According to Mysteel, iron ore inventories at Chinese ports eased by 731,600 tons to 160.4 million tons last week. While the latest data shows that inventories have eased, they are still close to record highs. We will have to wait to see if this easing is the beginning of a trend or just a one-off.

Investors should also keep in mind that while inventories have remained elevated for a long time, iron ore prices have remained firm, most likely due to the quality of the ore available at the ports. Most stockpiles are of lower-grade material.
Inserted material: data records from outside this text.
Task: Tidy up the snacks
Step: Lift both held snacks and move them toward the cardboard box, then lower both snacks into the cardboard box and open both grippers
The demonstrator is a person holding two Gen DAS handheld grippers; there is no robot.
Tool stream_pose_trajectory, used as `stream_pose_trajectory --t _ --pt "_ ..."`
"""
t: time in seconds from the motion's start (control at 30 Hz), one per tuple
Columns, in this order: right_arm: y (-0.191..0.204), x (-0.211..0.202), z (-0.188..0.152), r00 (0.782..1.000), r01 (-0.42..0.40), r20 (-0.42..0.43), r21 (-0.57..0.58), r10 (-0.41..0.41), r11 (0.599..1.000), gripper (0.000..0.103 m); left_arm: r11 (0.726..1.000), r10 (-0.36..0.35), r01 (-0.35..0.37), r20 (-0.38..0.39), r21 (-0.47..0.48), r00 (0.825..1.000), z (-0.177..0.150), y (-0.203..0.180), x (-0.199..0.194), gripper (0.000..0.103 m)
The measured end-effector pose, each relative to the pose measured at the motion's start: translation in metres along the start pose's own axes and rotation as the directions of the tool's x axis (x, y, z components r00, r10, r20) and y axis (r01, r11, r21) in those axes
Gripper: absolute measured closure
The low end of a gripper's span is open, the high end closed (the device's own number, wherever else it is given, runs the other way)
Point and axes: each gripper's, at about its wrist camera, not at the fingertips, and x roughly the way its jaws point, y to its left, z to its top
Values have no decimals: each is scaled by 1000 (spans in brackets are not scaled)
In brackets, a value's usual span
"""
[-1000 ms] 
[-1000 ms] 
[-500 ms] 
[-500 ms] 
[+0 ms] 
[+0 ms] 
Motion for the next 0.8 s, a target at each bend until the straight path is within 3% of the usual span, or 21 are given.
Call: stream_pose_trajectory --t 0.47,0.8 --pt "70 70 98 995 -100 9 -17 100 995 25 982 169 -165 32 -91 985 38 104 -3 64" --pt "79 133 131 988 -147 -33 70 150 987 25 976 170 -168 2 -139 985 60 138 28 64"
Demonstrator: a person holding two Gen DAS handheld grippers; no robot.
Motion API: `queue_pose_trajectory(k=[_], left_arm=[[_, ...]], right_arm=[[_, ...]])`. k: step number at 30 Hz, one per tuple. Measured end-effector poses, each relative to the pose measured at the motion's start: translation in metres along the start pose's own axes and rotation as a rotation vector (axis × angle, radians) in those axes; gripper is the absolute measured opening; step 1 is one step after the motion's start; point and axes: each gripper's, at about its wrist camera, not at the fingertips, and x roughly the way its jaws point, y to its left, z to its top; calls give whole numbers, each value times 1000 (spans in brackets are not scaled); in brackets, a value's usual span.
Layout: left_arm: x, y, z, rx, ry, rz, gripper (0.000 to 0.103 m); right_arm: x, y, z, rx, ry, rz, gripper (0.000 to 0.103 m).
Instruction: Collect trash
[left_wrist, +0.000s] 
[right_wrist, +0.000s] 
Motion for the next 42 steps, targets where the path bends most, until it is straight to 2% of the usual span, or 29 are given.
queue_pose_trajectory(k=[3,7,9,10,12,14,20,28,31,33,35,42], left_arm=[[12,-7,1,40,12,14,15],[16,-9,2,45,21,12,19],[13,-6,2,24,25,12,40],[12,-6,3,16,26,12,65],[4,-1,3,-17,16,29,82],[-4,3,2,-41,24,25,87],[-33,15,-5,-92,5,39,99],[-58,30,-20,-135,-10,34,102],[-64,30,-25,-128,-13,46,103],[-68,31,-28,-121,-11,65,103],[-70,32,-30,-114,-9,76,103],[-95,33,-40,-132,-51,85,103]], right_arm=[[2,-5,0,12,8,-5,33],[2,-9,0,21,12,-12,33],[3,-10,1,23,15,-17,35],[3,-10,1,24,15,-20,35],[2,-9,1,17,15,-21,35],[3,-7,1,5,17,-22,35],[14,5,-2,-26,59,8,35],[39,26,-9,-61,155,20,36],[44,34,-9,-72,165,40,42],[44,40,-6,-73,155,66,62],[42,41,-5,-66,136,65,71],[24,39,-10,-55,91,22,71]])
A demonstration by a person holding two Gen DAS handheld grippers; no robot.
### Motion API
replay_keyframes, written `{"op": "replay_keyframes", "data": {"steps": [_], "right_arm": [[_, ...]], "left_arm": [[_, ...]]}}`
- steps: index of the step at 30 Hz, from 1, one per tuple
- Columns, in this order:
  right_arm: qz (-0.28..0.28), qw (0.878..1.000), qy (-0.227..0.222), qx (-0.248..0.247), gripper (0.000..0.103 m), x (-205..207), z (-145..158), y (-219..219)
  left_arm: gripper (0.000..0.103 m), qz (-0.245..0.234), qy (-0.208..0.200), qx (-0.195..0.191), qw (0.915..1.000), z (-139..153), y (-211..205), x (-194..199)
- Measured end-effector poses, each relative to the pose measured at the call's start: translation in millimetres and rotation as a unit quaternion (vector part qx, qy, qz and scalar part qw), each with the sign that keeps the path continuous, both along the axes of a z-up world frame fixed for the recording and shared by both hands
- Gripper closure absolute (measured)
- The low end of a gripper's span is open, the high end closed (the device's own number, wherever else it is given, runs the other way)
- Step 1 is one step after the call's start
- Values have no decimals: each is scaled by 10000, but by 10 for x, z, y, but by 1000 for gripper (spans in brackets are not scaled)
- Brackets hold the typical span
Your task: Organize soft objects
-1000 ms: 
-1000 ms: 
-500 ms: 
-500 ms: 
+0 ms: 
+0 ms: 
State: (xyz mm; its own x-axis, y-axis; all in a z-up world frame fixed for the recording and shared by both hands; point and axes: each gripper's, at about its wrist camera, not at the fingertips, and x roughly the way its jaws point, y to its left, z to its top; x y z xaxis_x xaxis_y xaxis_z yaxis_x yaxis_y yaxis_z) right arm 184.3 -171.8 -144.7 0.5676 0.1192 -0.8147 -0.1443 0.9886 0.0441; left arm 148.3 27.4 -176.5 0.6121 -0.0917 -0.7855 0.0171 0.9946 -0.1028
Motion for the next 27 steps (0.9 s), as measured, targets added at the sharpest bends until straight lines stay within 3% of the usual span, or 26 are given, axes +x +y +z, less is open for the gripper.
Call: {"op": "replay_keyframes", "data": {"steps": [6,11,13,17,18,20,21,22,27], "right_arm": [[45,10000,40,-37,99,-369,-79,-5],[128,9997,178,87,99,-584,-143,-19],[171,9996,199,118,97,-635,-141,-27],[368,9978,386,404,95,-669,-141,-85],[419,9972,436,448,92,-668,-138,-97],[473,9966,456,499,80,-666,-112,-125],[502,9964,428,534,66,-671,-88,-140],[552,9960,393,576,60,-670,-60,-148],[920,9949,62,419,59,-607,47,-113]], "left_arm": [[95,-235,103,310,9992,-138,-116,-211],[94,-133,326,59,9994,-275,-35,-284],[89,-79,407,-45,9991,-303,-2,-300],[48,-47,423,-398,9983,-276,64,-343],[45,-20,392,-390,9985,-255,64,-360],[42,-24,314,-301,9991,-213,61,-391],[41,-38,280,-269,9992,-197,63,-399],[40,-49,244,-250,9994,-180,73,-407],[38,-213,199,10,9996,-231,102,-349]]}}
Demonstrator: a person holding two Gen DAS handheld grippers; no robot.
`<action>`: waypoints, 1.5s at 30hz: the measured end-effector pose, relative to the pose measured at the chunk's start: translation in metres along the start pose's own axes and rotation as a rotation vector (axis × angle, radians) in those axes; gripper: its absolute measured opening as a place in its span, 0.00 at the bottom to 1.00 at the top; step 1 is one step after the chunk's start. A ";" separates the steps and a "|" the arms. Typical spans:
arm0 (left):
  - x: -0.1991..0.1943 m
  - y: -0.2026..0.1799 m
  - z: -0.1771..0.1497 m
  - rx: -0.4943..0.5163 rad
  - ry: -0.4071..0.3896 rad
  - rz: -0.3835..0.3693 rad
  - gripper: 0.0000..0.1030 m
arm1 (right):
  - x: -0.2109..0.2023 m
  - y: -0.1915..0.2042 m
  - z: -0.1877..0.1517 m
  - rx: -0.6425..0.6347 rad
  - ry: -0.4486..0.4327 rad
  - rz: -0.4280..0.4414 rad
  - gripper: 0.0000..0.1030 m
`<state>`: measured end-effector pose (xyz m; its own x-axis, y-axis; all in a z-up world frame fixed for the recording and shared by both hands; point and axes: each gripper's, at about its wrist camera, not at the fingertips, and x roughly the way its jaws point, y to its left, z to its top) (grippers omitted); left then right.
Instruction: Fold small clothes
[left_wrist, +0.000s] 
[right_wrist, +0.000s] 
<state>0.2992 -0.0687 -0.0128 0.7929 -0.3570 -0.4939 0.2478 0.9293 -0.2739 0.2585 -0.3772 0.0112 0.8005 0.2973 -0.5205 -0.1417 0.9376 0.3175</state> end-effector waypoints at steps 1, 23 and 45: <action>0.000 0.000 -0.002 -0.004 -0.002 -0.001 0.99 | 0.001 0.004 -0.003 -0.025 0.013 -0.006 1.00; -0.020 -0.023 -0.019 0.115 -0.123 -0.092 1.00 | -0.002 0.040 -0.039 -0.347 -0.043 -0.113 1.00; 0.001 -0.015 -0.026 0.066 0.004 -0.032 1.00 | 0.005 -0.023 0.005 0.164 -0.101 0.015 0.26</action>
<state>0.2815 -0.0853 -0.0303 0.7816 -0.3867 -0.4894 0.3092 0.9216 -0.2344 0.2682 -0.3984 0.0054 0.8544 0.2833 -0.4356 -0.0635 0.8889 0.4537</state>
To control pollution as directed by authorities, Chinese mills switched from lower-grade ore to higher-grade ore. The shift resulted in the stockpiling of lower-grade material at ports. However, things are now changing. As iron ore prices and steel margins are coming under pressure, Chinese steel mills could again start demanding lower grade materials, which are in abundance at ports, pressuring prices further.

Effect on iron ore prices

If selling pressure on iron ore prices persists, miners (GNR) producing iron ore, including Rio Tinto (RIO), Vale (VALE), and BHP (BHP) (BBL), could also come under pressure. Cleveland-Cliffs’s (CLF) Asia-Pacific division and Fortescue Metals Group (FSUGY) produce low-grade iron ore and could be pressured due to higher discounts.